Confusion About effect of MKL_NUM_THREADS/OMP_NUM_THREADS Environment Variables
I am confused about the MKL_NUM_THREADS/OMP_NUM_THREADS Environment Variables.
The following is a very simple OpenMP program compiled with the Intel Fortran -openmp option:
export OMP_NUM_THREADS=1 time./smp
working ...neighbor-list time (sec) = 30.440 most neighbors = 3527 which neighbor = 32019 real 0m30.665s user 0m30.370s sys 0m0.130s export OMP_NUM_THREADS=4 time ./smp working ... neighbor-list time (sec) = 30.750 most neighbors = 3507 which neighbor = 93940 real 0m7.858s user 0m30.380s sys 0m0.360s
Notice, how, when four threads are used that 4 x real ~ user time. This is perfect, wonderful, the way it should be.

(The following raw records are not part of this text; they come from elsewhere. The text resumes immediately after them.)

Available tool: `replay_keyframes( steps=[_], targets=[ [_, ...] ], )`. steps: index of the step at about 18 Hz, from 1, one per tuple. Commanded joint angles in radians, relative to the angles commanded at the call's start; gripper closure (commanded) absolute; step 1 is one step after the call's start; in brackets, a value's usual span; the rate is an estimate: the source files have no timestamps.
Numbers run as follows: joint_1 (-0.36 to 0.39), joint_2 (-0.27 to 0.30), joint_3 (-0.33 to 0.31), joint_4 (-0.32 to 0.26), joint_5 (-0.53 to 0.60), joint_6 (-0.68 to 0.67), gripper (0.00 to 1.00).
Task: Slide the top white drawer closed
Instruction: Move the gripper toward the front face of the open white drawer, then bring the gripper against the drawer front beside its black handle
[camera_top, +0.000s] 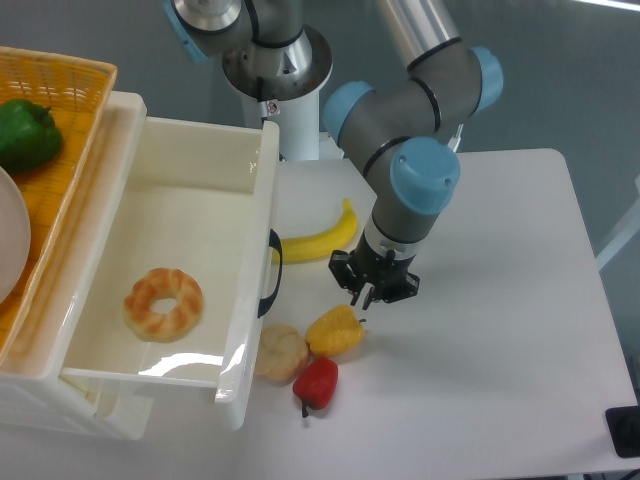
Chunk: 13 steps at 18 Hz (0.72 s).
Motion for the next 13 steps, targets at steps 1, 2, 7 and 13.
replay_keyframes(
  steps=[1,2,7,13],
  targets=[
    [0.0,0.0,-0.002,-0.003,-0.011,0.0,0.87],
    [0.0,0.0,-0.006,-0.005,-0.026,-0.002,0.87],
    [0.0,0.012,-0.015,-0.116,-0.091,-0.003,0.88],
    [0.005,0.017,-0.014,-0.149,-0.137,-0.006,0.99]
  ],
)
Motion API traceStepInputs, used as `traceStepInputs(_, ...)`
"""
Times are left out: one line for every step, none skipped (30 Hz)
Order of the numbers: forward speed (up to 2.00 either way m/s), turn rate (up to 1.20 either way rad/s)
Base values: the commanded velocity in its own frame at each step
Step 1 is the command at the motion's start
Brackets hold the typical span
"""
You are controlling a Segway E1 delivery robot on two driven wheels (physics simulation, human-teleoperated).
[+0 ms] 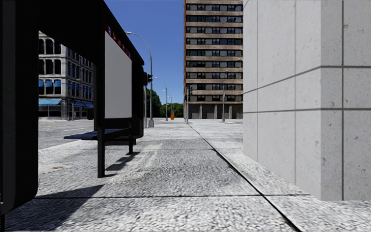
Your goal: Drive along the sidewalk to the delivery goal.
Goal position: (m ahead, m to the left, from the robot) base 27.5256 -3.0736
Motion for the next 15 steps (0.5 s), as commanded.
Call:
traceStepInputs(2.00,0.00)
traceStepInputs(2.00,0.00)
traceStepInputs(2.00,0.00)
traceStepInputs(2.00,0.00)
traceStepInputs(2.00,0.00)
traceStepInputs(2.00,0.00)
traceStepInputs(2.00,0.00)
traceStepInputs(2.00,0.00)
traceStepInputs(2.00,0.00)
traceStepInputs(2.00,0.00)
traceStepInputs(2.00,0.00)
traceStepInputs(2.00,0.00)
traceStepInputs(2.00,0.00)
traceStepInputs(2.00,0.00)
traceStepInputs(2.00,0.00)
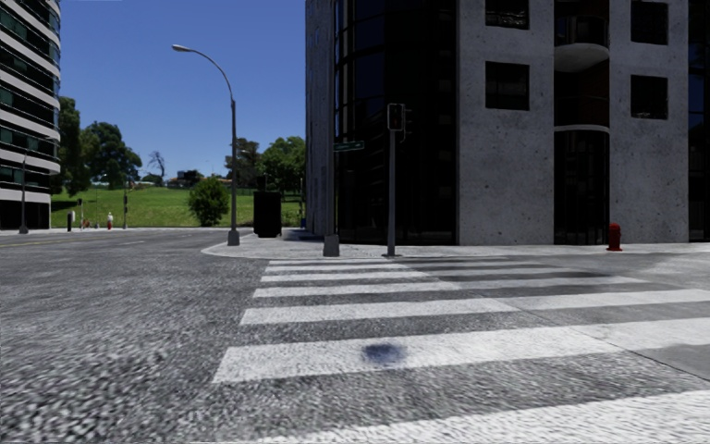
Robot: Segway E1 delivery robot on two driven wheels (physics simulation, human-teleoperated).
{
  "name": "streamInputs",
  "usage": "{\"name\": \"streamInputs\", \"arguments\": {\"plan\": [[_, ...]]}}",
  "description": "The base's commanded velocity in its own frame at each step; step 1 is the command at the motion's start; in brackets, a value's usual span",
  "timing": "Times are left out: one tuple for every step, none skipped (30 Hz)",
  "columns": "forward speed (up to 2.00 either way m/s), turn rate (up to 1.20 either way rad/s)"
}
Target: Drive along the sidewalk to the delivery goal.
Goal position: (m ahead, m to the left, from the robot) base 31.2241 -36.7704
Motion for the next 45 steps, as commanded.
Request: {"name": "streamInputs", "arguments": {"plan": [[1.85,-0.23],[1.65,-0.23],[1.54,-0.23],[1.45,-0.23],[1.41,-0.23],[1.41,-0.23],[1.39,-0.23],[1.39,-0.23],[1.39,-0.23],[1.38,-0.23],[1.38,-0.23],[1.38,-0.23],[1.38,-0.23],[1.38,-0.23],[1.38,-0.23],[1.38,-0.23],[1.38,-0.23],[1.39,-0.23],[1.39,-0.23],[1.39,-0.23],[1.39,-0.23],[1.39,-0.23],[1.39,-0.23],[1.39,-0.23],[1.39,-0.24],[1.39,-0.24],[1.39,-0.26],[1.39,-0.28],[1.39,-0.28],[1.39,-0.29],[1.39,-0.29],[1.39,-0.29],[1.39,-0.29],[1.39,-0.29],[1.41,-0.29],[1.41,-0.29],[1.48,-0.29],[1.51,-0.29],[1.51,-0.29],[1.52,-0.29],[1.52,-0.29],[1.72,-0.3],[2.0,-0.3],[2.0,-0.3],[2.0,-0.3]]}}
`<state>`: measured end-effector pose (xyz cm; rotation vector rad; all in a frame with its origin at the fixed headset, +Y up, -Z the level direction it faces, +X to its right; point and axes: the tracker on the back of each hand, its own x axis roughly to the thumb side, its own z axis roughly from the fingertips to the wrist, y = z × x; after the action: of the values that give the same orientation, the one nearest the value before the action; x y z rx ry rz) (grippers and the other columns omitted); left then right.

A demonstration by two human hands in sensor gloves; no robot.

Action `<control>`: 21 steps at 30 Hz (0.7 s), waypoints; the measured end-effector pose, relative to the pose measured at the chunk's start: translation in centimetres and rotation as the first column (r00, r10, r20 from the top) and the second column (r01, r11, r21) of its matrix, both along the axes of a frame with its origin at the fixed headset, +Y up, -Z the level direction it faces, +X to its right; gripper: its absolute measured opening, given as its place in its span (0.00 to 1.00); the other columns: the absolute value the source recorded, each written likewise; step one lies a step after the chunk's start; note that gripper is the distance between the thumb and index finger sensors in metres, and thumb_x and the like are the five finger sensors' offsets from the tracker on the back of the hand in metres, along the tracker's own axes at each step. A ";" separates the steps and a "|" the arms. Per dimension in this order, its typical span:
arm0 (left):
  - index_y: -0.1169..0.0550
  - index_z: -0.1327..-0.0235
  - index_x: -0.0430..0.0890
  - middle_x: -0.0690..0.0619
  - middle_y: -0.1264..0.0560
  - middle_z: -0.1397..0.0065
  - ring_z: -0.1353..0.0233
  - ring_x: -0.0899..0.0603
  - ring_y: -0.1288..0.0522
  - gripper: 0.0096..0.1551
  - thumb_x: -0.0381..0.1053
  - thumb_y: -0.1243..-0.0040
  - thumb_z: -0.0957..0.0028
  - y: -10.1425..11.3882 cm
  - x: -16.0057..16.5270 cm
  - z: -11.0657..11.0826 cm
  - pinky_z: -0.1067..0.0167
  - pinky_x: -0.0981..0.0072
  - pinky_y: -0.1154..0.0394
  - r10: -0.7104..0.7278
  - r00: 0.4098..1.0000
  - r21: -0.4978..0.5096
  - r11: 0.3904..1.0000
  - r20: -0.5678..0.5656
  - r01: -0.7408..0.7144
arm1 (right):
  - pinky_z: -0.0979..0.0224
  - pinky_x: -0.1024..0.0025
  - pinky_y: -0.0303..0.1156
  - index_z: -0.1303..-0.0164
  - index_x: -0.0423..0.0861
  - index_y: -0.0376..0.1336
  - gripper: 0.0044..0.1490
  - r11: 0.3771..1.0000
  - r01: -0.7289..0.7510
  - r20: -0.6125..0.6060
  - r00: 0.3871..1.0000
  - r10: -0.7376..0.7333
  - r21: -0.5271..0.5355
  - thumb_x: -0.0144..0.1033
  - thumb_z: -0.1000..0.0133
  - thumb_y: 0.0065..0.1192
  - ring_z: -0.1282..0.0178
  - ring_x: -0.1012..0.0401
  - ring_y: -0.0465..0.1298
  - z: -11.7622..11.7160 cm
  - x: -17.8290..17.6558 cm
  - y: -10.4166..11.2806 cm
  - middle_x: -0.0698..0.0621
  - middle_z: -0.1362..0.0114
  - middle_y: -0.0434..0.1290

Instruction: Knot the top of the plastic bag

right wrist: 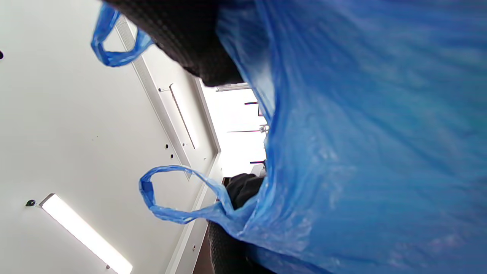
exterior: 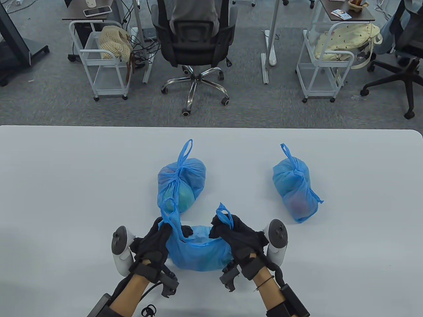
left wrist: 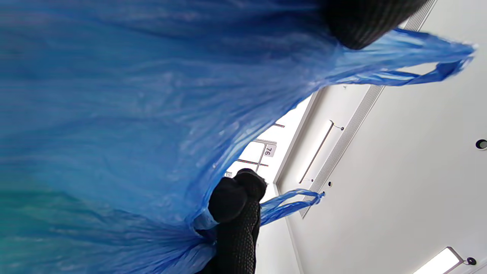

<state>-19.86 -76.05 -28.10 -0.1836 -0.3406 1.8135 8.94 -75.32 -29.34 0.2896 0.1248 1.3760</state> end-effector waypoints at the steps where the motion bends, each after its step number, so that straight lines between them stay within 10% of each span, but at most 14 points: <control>1: 0.26 0.38 0.58 0.59 0.15 0.48 0.34 0.43 0.20 0.26 0.69 0.55 0.43 -0.2 0.0 0.0 0.29 0.29 0.39 0.003 1.000 -0.008 1.000 0.005 -0.003 | 0.36 0.33 0.64 0.39 0.49 0.68 0.22 1.000 -0.001 0.013 1.000 0.001 -0.007 0.37 0.43 0.64 0.44 0.49 0.79 -0.1 0.2 -0.2 0.48 0.45 0.77; 6: 0.33 0.26 0.55 0.54 0.18 0.42 0.31 0.38 0.23 0.42 0.78 0.65 0.45 -0.7 0.1 -0.2 0.29 0.25 0.42 0.107 0.990 -0.037 0.994 0.094 -0.104 | 0.35 0.33 0.64 0.38 0.49 0.67 0.22 0.999 -0.003 0.040 0.999 0.005 -0.037 0.38 0.42 0.63 0.43 0.49 0.79 -0.3 0.8 -0.6 0.48 0.45 0.77; 12: 0.45 0.16 0.54 0.49 0.28 0.25 0.21 0.34 0.32 0.57 0.85 0.55 0.53 -0.1 0.2 -0.5 0.28 0.21 0.46 0.064 0.970 0.023 0.997 0.236 -0.072 | 0.35 0.34 0.64 0.38 0.49 0.67 0.22 0.999 -0.010 0.066 0.998 0.013 -0.051 0.38 0.42 0.63 0.43 0.49 0.78 -0.4 1.2 -0.8 0.48 0.45 0.77; 21: 0.38 0.19 0.52 0.49 0.28 0.26 0.21 0.35 0.31 0.48 0.66 0.30 0.49 1.2 0.3 -0.3 0.29 0.19 0.46 -0.080 0.962 0.056 0.996 0.261 0.068 | 0.35 0.34 0.64 0.37 0.48 0.67 0.22 0.999 -0.041 0.068 0.997 0.043 -0.032 0.39 0.41 0.62 0.43 0.49 0.78 -0.2 1.0 -0.6 0.48 0.45 0.77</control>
<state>-19.55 -74.86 -28.38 -0.4018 -0.5556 1.7073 9.96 -75.96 -29.58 0.2149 0.0960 1.4231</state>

Now let's turn to my important research production code.
1) It was compiled with the Intel compiler (no -openmp option) BUT linked to the multi-threaded MKL library because the code calls the BLAS routien DGEMM many, many times. I figure that there should be significant speedup with calls to the multi-threaded MKL library which contains a threaded version of DGEMM (matrix multiply).
Here is what I obtained on a nehalem 8-core processor:
export OMP_NUM_THREADS=1 time module.x
--- Start Module at Mon Apr 26 13:21:56 2010
real 1546.26 user 7586.55 sys 2436.01 --- Stop Module at Mon Apr 26 13:47:42 2010 /rc=0 ---
Thus, it takes the rasscf module 25:46 minutes:seconds on eight cores.
But the real/user/sys times seem absurd and do not agree with Start/Stop module times which were called by internal timing routines.
Forget about the internal routines.
What is the time command telling me?
The job did take about 25 minutes ... I watched it interactively and timed.
How to interpret the real/user/sys timings?
What is the best way to control MKL_NUM_THREADS/OMP_NUM_THREADS?
Does OMP_NUM_THREADS have any control whatsoever on the number of threads used in an application thay invokes the MKL multi-threaded library.
OMP_NUM_THREADS sets the default number of threads used by the OpenMP library. As you are using OpenMP only for MKL, and have over-ridden by MKL_NUM_THREADS, OMP_NUM_THREADS will have no effect. If you want to check on the statistics associated with your serial code and the MKL parallel regions, an easy first step would be to run with the libiompprof5 library and look at the guide.gvs summary.
-openmp-profile (in the link step) takes care of linking the OpenMP profiling library and libpthread. When you use conflicting link options, you might wish to try ldd to see which libraries actually are in use. The --start-group ... --end-group stuff is unnecessary when you use dynamic libraries. You can switch between libiomp and libiompprof by setting LD_PRELOAD in your run environment. A file guide.gvs should be written in the current directory upon normal completion of execution.